On Thursday, the Electronic Frontier Foundation sent a letter to the POST outlining why this copyright claim was unlawful and unacceptable, pointing out that the California Public Records Act (CPRA) allows copyrighted material to be made available to the public.

“The public has the right to know how peace officers are trained—and for good reason. Officers’ use of force causes bodily harm and, in some cases, death,” the letter reads. “ALPR and facial recognition technology amass vast amounts of data about California residents. Both technologies have triggered legislative action on the state and local level, and it is important for the public to examine whether the training reflects new and evolving law.”

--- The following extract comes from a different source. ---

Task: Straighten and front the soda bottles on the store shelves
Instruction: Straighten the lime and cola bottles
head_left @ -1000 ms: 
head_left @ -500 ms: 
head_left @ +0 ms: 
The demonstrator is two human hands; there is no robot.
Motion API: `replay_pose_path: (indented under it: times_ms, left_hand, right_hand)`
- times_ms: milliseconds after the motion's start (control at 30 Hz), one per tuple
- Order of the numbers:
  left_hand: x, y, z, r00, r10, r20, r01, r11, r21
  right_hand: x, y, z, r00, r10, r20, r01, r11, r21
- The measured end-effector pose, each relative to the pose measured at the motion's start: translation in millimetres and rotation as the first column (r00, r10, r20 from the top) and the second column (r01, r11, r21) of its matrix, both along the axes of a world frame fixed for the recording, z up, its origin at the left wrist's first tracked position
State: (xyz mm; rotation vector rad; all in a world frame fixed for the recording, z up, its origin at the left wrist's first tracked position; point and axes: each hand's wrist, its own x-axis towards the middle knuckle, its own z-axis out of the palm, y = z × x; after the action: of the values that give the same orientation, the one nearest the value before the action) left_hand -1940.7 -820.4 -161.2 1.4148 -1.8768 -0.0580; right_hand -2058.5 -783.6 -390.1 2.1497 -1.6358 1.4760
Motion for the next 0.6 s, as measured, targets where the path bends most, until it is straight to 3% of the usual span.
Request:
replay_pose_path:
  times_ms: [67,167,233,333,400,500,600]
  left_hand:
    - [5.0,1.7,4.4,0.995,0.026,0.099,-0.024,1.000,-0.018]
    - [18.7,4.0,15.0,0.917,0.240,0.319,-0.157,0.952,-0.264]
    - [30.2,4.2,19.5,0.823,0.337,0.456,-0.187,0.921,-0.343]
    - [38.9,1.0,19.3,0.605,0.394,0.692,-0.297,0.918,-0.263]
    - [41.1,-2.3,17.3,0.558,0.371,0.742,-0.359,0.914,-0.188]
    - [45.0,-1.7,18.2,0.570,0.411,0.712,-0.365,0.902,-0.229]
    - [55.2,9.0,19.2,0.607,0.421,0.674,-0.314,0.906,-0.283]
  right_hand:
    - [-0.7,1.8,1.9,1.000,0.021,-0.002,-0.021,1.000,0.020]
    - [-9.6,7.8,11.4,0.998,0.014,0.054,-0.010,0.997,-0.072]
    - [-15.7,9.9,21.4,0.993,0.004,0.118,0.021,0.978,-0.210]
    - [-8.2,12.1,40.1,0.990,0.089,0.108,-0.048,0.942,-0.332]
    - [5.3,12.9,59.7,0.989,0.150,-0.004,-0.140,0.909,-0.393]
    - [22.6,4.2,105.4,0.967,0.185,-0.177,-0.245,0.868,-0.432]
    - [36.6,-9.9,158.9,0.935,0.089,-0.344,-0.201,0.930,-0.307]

In 2020, an auditor raised several concerns about the use of ALPRs by multiple agencies that included "fundamental problems with police ALPR policies, failure to conduct audits, and the risk of ALPR data being abused to surveil political rallies or target immigrant populations." Facial recognition technology has been widely condemned by experts as racist, so much so that employees at major technology companies like Google are demanding their employer no longer sell the technology to police departments.

The growing push to combine policing with technology has only led to a flood of negative outcomes, namely more police bias and more overreach resulting in more, not less, police violence. Laws like SB 978 and SB 241 are important laws that will make it easier to rein in the police, but still they suffer the fate of every other policing reform over the past one hundred years. The organized (and effective) resistance to these transparency reforms by law enforcement agencies is just another reminder that defunding and abolishing the police, not reforming them, is how we’ll eliminate the violence and corruption they perpetuate—and visit upon the rest of society.